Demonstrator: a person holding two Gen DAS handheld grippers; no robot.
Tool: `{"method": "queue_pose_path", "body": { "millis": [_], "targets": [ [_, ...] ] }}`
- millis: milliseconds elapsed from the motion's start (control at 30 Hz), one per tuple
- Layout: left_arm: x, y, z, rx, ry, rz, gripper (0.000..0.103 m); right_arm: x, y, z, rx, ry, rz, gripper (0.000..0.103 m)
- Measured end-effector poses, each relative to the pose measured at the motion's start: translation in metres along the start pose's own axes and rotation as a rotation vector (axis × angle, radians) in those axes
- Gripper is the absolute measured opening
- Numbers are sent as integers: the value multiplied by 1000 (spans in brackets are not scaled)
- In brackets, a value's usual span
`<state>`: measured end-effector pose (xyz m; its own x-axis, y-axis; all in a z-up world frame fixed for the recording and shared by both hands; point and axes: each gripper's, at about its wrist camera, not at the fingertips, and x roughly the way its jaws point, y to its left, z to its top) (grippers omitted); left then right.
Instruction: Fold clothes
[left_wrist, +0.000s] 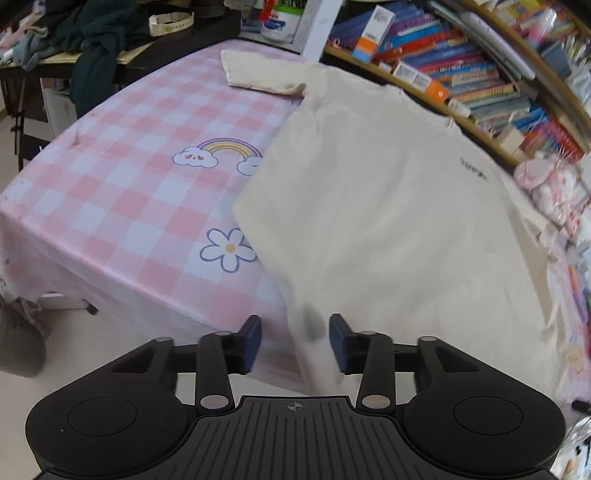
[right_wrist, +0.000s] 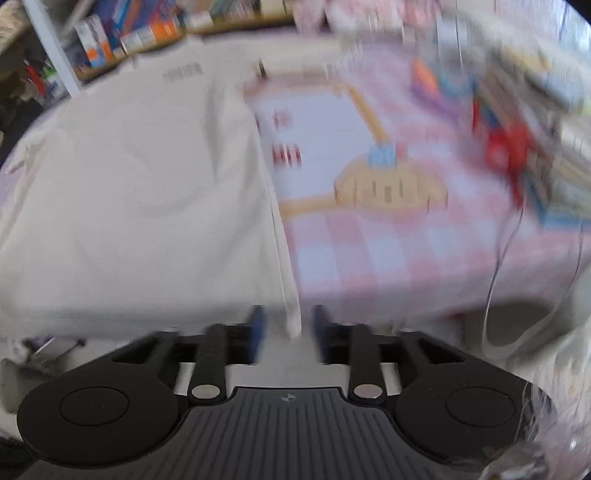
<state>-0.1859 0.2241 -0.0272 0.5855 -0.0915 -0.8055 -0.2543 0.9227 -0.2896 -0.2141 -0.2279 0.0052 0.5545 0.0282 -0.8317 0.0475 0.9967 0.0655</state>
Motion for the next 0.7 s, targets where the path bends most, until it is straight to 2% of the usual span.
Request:
{"method": "queue_pose_path", "body": {
  "millis": [67,100,133,200,367,433,533,633,700],
  "targets": [
    [1,-3,-4,-1,-17,1,38,-4,15,10,-81,-78,-2,36],
    [2,-5,-4,0,-18,9,28,-2,24,15,-122,-94,7,36],
    [3,-7,-3,-5,-12,18,1,1,32,19,-155,-101,18,36],
    [1,-11,-1,-27,-26,33,1,11,46,24,-208,-98,37,35],
    [-13,-55,15,40,-142,20,1,37,59,20,-257,-59,52,32],
    [-4,-89,25,107,-136,-44,4,44,59,17,-241,-31,72,32],
    [23,-134,31,247,-33,-184,24,49,63,16,-252,-19,87,33],
    [24,-146,20,306,17,-282,32,49,62,16,-261,-15,101,34],
    [17,-139,13,339,-7,-299,32,50,62,15,-269,-19,108,34]
  ]
}}
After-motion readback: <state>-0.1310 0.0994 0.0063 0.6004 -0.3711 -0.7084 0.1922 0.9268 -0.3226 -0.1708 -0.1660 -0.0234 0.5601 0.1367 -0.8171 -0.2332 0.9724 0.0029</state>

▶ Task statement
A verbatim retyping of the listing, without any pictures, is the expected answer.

▶ Solution below
Demonstrator: a person holding two Gen DAS handheld grippers; no robot.
Tool: `{"method": "queue_pose_path", "body": { "millis": [_], "targets": [ [_, ...] ] }}`
- millis: milliseconds elapsed from the motion's start (control at 30 Hz), one per tuple
- Layout: left_arm: x, y, z, rx, ry, rz, gripper (0.000..0.103 m); right_arm: x, y, z, rx, ry, rz, gripper (0.000..0.103 m)
- Measured end-effector poses, each relative to the pose measured at the motion's start: translation in metres along the start pose's own axes and rotation as a rotation vector (axis × angle, radians) in those axes
- Gripper is the absolute measured opening
- Numbers are sent as integers: the value multiplied by 1000 (spans in brackets are not scaled)
- In brackets, a value's usual span
`<state>`: measured end-effector pose (xyz m; its own x-axis, y-axis; all in a z-up world frame fixed for the recording and shared by both hands; point and axes: each gripper's, at about its wrist camera, not at the fingertips, and x roughly the way its jaws point, y to its left, z to its top) (grippers omitted); left then right.
Instruction: Fold clothes
[left_wrist, +0.000s] 
[right_wrist, +0.000s] 
<state>-0.1859 0.2241 -0.0272 0.5855 -0.0915 -0.8055 -0.2543 0.9227 -0.2896 -0.2141 -0.2279 0.0052 0.5545 0.0282 -0.8317 0.0475 0.9967 0.0655</state>
Motion for the next 0.7 s, targets where the path bends most, until it is straight to 2% of the usual span.
Request:
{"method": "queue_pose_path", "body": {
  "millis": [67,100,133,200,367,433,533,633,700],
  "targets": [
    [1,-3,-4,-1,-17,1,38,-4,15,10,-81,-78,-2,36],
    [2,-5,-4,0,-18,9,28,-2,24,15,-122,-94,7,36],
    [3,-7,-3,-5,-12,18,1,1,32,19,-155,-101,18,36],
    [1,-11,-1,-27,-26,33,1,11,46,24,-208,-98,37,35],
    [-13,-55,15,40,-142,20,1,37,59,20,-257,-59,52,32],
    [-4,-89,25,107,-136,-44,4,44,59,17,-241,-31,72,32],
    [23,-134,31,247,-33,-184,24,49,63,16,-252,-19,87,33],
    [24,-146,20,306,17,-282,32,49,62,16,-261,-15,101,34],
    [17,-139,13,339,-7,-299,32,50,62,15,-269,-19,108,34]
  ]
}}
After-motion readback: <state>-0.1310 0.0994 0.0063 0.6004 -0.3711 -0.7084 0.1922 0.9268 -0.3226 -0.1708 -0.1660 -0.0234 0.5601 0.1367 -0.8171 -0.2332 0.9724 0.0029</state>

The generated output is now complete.